**WHAT IS BEING ASKED**
Whenever a line of the data below holds the string "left", copy that line.

* * *

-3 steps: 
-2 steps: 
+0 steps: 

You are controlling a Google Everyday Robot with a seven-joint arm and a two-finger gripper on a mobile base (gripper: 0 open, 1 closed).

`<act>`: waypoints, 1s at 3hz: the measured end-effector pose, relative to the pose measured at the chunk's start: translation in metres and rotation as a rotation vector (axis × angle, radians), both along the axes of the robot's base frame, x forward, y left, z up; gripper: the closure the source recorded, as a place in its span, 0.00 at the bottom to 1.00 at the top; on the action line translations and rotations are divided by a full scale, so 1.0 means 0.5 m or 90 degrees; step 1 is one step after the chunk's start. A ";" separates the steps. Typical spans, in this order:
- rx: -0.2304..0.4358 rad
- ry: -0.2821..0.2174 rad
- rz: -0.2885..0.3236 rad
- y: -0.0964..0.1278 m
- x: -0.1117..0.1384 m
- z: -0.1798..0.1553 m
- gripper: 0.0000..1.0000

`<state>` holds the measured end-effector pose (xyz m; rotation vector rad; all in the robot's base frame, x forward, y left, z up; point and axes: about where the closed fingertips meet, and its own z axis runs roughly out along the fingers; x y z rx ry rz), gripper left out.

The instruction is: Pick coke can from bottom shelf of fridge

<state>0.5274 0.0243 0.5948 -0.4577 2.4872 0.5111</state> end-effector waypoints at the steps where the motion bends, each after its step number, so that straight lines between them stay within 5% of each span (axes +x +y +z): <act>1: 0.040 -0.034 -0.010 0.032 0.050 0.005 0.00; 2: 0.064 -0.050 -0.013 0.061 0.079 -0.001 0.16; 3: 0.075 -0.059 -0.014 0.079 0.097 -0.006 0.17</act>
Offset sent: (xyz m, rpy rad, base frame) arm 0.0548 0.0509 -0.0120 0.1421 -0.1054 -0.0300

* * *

**EXERCISE OUTPUT**
`<act>`: waypoints, 1s at 3hz: the measured end-effector pose, relative to the pose measured at the chunk's start: translation in metres and rotation as a rotation vector (axis × angle, radians), both along the axes of the robot's base frame, x forward, y left, z up; gripper: the closure the source recorded, as a place in its span, 0.00 at the bottom to 1.00 at the top; on the action line translations and rotations are divided by a full scale, so 1.0 means 0.5 m or 90 degrees; step 1 is one step after the chunk's start. A ";" separates the steps. Typical spans, in this order:
`<state>` holds the measured end-effector pose (xyz m; rotation vector rad; all in the robot's base frame, x forward, y left, z up; point and axes: about where the closed fingertips meet, and its own z axis runs roughly out along the fingers; x y z rx ry rz), gripper left out.

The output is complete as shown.